*** Opening AVAILABLE DATA ***

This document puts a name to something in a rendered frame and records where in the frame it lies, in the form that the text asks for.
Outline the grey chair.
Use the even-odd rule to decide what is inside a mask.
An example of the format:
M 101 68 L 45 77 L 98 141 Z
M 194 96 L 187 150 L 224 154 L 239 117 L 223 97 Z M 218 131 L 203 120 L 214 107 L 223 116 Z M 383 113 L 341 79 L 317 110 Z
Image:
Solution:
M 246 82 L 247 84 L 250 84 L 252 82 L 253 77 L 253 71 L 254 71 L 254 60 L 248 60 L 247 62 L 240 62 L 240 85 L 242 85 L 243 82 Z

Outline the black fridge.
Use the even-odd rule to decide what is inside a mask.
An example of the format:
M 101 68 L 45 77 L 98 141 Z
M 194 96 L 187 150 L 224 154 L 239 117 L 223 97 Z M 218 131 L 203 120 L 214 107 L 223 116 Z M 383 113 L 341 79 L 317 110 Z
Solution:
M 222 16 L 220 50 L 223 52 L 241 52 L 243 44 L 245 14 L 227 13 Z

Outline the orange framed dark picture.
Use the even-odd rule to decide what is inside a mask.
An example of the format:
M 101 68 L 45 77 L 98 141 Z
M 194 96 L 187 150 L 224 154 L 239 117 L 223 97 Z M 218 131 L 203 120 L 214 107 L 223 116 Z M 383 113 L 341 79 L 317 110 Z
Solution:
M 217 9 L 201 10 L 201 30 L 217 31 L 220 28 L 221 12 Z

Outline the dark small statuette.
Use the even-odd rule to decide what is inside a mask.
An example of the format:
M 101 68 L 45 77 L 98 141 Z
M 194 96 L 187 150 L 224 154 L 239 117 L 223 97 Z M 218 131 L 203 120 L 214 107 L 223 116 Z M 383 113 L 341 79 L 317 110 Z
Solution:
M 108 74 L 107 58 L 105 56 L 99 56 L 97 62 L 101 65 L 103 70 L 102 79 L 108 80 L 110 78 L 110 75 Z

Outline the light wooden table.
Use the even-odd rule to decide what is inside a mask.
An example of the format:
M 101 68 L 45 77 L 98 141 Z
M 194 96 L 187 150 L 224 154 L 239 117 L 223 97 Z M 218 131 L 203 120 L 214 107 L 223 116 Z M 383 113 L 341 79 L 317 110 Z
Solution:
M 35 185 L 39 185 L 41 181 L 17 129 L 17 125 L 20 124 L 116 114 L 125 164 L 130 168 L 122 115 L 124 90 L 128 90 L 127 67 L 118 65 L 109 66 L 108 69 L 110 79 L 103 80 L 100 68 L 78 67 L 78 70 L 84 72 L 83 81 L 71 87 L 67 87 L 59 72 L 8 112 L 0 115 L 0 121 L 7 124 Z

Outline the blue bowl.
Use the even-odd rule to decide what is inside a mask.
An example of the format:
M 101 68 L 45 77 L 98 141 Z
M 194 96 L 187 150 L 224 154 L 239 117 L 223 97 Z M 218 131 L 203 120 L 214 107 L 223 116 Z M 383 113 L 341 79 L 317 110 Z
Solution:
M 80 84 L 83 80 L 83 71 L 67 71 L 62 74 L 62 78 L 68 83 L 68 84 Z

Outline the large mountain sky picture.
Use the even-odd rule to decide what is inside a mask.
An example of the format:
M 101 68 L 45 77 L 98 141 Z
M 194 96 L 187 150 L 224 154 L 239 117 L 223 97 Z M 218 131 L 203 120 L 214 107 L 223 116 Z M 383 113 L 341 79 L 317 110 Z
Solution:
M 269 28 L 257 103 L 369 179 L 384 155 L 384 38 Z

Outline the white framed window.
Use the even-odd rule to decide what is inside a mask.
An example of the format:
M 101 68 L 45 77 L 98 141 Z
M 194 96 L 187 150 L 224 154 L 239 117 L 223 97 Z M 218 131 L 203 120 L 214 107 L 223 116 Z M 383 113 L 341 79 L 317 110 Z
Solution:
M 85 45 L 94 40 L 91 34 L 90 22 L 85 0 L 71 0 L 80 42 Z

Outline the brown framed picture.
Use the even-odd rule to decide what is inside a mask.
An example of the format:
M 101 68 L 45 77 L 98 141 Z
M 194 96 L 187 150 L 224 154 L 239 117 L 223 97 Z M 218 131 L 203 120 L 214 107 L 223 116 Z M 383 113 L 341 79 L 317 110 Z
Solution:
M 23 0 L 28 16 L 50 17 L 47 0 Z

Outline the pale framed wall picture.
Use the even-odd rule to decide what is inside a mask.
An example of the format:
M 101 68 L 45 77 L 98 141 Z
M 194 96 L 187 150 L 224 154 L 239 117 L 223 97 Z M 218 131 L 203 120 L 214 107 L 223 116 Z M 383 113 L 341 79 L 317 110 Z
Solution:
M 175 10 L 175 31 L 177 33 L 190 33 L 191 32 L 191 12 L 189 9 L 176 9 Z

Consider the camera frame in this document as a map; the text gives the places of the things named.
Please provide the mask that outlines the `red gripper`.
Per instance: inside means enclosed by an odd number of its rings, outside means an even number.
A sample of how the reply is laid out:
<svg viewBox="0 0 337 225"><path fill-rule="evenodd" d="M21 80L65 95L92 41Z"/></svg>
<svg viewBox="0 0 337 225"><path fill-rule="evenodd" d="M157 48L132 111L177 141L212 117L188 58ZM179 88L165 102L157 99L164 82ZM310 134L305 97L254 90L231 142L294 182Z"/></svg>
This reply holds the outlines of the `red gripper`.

*** Closing AVAILABLE DATA ***

__DIRECTIONS FOR THIS TASK__. Give the data back in full, exactly as written.

__SOLUTION BELOW__.
This document puts a name to something in a rendered frame and records where in the frame it lies, in the form that the text asks for.
Outline the grey chair.
Use the even-odd rule to decide what is inside a mask.
An example of the format:
M 101 68 L 45 77 L 98 141 Z
M 194 96 L 187 150 L 224 154 L 239 117 L 223 97 Z M 218 131 L 203 120 L 214 107 L 223 116 Z M 383 113 L 341 79 L 317 110 Z
Image:
Solution:
M 246 82 L 247 84 L 250 84 L 252 82 L 253 77 L 253 71 L 254 71 L 254 60 L 248 60 L 247 62 L 240 62 L 240 85 L 242 85 L 243 82 Z

Outline the black fridge.
Use the even-odd rule to decide what is inside a mask.
An example of the format:
M 101 68 L 45 77 L 98 141 Z
M 194 96 L 187 150 L 224 154 L 239 117 L 223 97 Z M 218 131 L 203 120 L 214 107 L 223 116 Z M 383 113 L 341 79 L 317 110 Z
Solution:
M 222 16 L 220 50 L 223 52 L 241 52 L 243 44 L 245 14 L 227 13 Z

Outline the orange framed dark picture.
Use the even-odd rule to decide what is inside a mask.
An example of the format:
M 101 68 L 45 77 L 98 141 Z
M 194 96 L 187 150 L 224 154 L 239 117 L 223 97 Z M 218 131 L 203 120 L 214 107 L 223 116 Z M 383 113 L 341 79 L 317 110 Z
Solution:
M 217 9 L 201 10 L 201 30 L 217 31 L 220 28 L 221 12 Z

Outline the dark small statuette.
Use the even-odd rule to decide what is inside a mask.
An example of the format:
M 101 68 L 45 77 L 98 141 Z
M 194 96 L 187 150 L 224 154 L 239 117 L 223 97 Z M 218 131 L 203 120 L 214 107 L 223 116 Z M 383 113 L 341 79 L 317 110 Z
Solution:
M 108 74 L 107 58 L 105 56 L 99 56 L 97 62 L 101 65 L 103 70 L 102 79 L 108 80 L 110 78 L 110 75 Z

Outline the light wooden table.
Use the even-odd rule to decide what is inside a mask.
An example of the format:
M 101 68 L 45 77 L 98 141 Z
M 194 96 L 187 150 L 224 154 L 239 117 L 223 97 Z M 218 131 L 203 120 L 214 107 L 223 116 Z M 383 113 L 341 79 L 317 110 Z
Solution:
M 35 185 L 39 185 L 41 181 L 17 129 L 17 125 L 20 124 L 116 114 L 125 164 L 130 168 L 122 115 L 124 90 L 128 90 L 127 67 L 118 65 L 109 66 L 108 69 L 110 79 L 103 80 L 100 68 L 78 67 L 78 70 L 84 72 L 83 81 L 71 87 L 67 87 L 59 72 L 8 112 L 0 115 L 0 121 L 7 124 Z

Outline the blue bowl.
Use the even-odd rule to decide what is inside a mask.
An example of the format:
M 101 68 L 45 77 L 98 141 Z
M 194 96 L 187 150 L 224 154 L 239 117 L 223 97 Z M 218 131 L 203 120 L 214 107 L 223 116 Z M 383 113 L 341 79 L 317 110 Z
Solution:
M 80 84 L 83 80 L 83 71 L 67 71 L 62 74 L 62 78 L 68 83 L 68 84 Z

Outline the large mountain sky picture.
Use the even-odd rule to decide what is inside a mask.
An example of the format:
M 101 68 L 45 77 L 98 141 Z
M 194 96 L 187 150 L 224 154 L 239 117 L 223 97 Z M 218 131 L 203 120 L 214 107 L 223 116 Z M 383 113 L 341 79 L 317 110 Z
Solution:
M 269 28 L 257 103 L 369 179 L 384 155 L 384 38 Z

Outline the white framed window.
Use the even-odd rule to decide what is inside a mask.
An example of the format:
M 101 68 L 45 77 L 98 141 Z
M 194 96 L 187 150 L 224 154 L 239 117 L 223 97 Z M 218 131 L 203 120 L 214 107 L 223 116 Z M 383 113 L 341 79 L 317 110 Z
Solution:
M 85 45 L 94 40 L 91 34 L 90 22 L 85 0 L 71 0 L 80 42 Z

Outline the brown framed picture.
Use the even-odd rule to decide what is inside a mask.
An example of the format:
M 101 68 L 45 77 L 98 141 Z
M 194 96 L 187 150 L 224 154 L 239 117 L 223 97 Z M 218 131 L 203 120 L 214 107 L 223 116 Z M 383 113 L 341 79 L 317 110 Z
Solution:
M 23 0 L 28 16 L 50 17 L 47 0 Z

Outline the pale framed wall picture.
Use the even-odd rule to decide what is inside a mask.
An example of the format:
M 101 68 L 45 77 L 98 141 Z
M 194 96 L 187 150 L 224 154 L 239 117 L 223 97 Z M 218 131 L 203 120 L 214 107 L 223 116 Z M 383 113 L 341 79 L 317 110 Z
Solution:
M 175 10 L 175 31 L 177 33 L 190 33 L 191 32 L 191 12 L 189 9 L 176 9 Z

Consider the camera frame in this document as a map; the text gives the places of the things named.
Please provide the mask that outlines the `red gripper`.
Per instance: inside means enclosed by an odd number of its rings, outside means an even number.
A sample of how the reply is laid out:
<svg viewBox="0 0 337 225"><path fill-rule="evenodd" d="M21 80L65 95L92 41Z"/></svg>
<svg viewBox="0 0 337 225"><path fill-rule="evenodd" d="M157 48L132 111L177 141L212 117L188 58ZM179 88L165 102L157 99L164 82ZM310 134L305 97L254 90L231 142L294 182Z"/></svg>
This reply holds the outlines of the `red gripper`.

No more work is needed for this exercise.